• [Task statement]
So that nothing is lost, transcribe each line of the records exactly.

• [Stored data]

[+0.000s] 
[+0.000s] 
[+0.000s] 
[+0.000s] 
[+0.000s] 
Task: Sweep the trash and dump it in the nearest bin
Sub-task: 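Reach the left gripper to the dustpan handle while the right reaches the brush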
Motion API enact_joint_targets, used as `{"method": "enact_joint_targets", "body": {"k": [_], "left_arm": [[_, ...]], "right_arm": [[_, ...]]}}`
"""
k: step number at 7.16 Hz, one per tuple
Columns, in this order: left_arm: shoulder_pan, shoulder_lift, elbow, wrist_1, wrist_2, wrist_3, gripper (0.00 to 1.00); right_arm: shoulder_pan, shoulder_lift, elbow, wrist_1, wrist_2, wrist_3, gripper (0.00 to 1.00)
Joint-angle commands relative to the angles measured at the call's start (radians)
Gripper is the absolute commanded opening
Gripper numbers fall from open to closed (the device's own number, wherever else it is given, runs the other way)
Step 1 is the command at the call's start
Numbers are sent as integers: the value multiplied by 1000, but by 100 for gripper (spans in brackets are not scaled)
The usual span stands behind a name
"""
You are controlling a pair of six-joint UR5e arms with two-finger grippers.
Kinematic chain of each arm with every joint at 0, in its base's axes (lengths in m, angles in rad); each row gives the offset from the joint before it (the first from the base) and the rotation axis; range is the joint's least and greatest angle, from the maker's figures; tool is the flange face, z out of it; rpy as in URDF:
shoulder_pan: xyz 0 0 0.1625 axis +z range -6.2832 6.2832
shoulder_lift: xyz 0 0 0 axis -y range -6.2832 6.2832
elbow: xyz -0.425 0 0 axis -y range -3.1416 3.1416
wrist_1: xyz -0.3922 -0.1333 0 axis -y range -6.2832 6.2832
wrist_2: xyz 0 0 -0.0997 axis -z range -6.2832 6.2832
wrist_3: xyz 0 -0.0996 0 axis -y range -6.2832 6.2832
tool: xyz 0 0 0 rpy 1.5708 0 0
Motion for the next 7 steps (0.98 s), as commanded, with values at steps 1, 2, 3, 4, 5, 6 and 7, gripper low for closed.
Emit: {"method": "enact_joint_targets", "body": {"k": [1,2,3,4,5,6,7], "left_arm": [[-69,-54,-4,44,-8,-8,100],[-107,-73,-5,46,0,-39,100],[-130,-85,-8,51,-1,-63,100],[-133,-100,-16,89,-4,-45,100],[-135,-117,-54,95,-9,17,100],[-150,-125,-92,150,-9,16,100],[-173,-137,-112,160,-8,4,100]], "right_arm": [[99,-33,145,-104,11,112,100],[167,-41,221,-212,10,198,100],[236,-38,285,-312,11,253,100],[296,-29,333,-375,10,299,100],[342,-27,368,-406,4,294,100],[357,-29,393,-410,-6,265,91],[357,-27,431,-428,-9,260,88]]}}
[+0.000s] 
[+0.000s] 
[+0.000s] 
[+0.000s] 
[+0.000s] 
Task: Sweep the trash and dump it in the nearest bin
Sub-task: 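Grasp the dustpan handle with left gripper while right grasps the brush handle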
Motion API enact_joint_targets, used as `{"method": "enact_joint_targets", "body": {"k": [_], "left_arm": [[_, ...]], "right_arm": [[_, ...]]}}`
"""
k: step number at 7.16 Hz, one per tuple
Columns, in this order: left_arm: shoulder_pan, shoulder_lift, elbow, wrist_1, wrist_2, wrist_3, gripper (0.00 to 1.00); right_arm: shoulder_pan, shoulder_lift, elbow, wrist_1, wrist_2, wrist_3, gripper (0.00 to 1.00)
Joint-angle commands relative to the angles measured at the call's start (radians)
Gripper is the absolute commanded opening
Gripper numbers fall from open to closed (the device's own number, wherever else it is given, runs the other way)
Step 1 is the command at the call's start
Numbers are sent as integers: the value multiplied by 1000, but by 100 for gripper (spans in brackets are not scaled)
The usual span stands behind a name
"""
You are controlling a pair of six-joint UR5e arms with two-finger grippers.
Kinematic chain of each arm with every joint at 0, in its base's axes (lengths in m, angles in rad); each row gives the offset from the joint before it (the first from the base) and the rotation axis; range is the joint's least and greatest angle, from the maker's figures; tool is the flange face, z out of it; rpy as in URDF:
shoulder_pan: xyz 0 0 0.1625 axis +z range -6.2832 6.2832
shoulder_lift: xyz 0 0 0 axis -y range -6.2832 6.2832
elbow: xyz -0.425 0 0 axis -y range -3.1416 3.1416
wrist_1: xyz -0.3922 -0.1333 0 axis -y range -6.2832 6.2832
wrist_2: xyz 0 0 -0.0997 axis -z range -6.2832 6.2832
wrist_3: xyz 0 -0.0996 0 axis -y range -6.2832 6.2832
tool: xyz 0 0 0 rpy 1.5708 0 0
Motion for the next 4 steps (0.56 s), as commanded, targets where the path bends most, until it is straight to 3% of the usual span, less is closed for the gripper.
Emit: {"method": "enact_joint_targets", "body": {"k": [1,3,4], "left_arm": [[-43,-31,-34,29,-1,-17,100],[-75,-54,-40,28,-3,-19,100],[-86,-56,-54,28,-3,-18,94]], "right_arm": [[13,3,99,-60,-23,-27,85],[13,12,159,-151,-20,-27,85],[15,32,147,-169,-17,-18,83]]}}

• [Response]
[+0.000s] 
[+0.000s] 
[+0.000s] 
[+0.000s] 
[+0.000s] 
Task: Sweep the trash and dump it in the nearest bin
Sub-task: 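Reach the left gripper to the dustpan handle while the right reaches the brush
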Motion API enact_joint_targets, used as `{"method": "enact_joint_targets", "body": {"k": [_], "left_arm": [[_, ...]], "right_arm": [[_, ...]]}}`
"""
k: step number at 7.16 Hz, one per tuple
Columns, in this order: left_arm: shoulder_pan, shoulder_lift, elbow, wrist_1, wrist_2, wrist_3, gripper (0.00 to 1.00); right_arm: shoulder_pan, shoulder_lift, elbow, wrist_1, wrist_2, wrist_3, gripper (0.00 to 1.00)
Joint-angle commands relative to the angles measured at the call's start (radians)
Gripper is the absolute commanded opening
Gripper numbers fall from open to closed (the device's own number, wherever else it is given, runs the other way)
Step 1 is the command at the call's start
Numbers are sent as integers: the value multiplied by 1000, but by 100 for gripper (spans in brackets are not scaled)
The usual span stands behind a name
"""
You are controlling a pair of six-joint UR5e arms with two-finger grippers.
Kinematic chain of each arm with every joint at 0, in its base's axes (lengths in m, angles in rad); each row gives the offset from the joint before it (the first from the base) and the rotation axis; range is the joint's least and greatest angle, from the maker's figures; tool is the flange face, z out of it; rpy as in URDF:
shoulder_pan: xyz 0 0 0.1625 axis +z range -6.2832 6.2832
shoulder_lift: xyz 0 0 0 axis -y range -6.2832 6.2832
elbow: xyz -0.425 0 0 axis -y range -3.1416 3.1416
wrist_1: xyz -0.3922 -0.1333 0 axis -y range -6.2832 6.2832
wrist_2: xyz 0 0 -0.0997 axis -z range -6.2832 6.2832
wrist_3: xyz 0 -0.0996 0 axis -y range -6.2832 6.2832
tool: xyz 0 0 0 rpy 1.5708 0 0
Motion for the next 7 steps (0.98 s), as commanded, with values at steps 1, 2, 3, 4, 5, 6 and 7, gripper low for closed.
Emit: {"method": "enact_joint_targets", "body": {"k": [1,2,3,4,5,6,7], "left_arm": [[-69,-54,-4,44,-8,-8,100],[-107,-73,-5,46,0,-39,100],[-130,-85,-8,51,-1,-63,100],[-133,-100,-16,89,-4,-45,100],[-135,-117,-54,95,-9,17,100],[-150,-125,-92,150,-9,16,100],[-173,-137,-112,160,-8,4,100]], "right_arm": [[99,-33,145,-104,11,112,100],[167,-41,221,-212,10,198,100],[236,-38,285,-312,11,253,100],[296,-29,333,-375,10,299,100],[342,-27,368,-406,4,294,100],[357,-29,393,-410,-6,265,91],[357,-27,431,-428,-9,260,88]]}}
[+0.000s] 
[+0.000s] 
[+0.000s] 
[+0.000s] 
[+0.000s] 
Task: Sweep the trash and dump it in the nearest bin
Sub-task: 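Grasp the dustpan handle with left gripper while right grasps the brush handle
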Motion API enact_joint_targets, used as `{"method": "enact_joint_targets", "body": {"k": [_], "left_arm": [[_, ...]], "right_arm": [[_, ...]]}}`
"""
k: step number at 7.16 Hz, one per tuple
Columns, in this order: left_arm: shoulder_pan, shoulder_lift, elbow, wrist_1, wrist_2, wrist_3, gripper (0.00 to 1.00); right_arm: shoulder_pan, shoulder_lift, elbow, wrist_1, wrist_2, wrist_3, gripper (0.00 to 1.00)
Joint-angle commands relative to the angles measured at the call's start (radians)
Gripper is the absolute commanded opening
Gripper numbers fall from open to closed (the device's own number, wherever else it is given, runs the other way)
Step 1 is the command at the call's start
Numbers are sent as integers: the value multiplied by 1000, but by 100 for gripper (spans in brackets are not scaled)
The usual span stands behind a name
"""
You are controlling a pair of six-joint UR5e arms with two-finger grippers.
Kinematic chain of each arm with every joint at 0, in its base's axes (lengths in m, angles in rad); each row gives the offset from the joint before it (the first from the base) and the rotation axis; range is the joint's least and greatest angle, from the maker's figures; tool is the flange face, z out of it; rpy as in URDF:
shoulder_pan: xyz 0 0 0.1625 axis +z range -6.2832 6.2832
shoulder_lift: xyz 0 0 0 axis -y range -6.2832 6.2832
elbow: xyz -0.425 0 0 axis -y range -3.1416 3.1416
wrist_1: xyz -0.3922 -0.1333 0 axis -y range -6.2832 6.2832
wrist_2: xyz 0 0 -0.0997 axis -z range -6.2832 6.2832
wrist_3: xyz 0 -0.0996 0 axis -y range -6.2832 6.2832
tool: xyz 0 0 0 rpy 1.5708 0 0
Motion for the next 4 steps (0.56 s), as commanded, targets where the path bends most, until it is straight to 3% of the usual span, less is closed for the gripper.
Emit: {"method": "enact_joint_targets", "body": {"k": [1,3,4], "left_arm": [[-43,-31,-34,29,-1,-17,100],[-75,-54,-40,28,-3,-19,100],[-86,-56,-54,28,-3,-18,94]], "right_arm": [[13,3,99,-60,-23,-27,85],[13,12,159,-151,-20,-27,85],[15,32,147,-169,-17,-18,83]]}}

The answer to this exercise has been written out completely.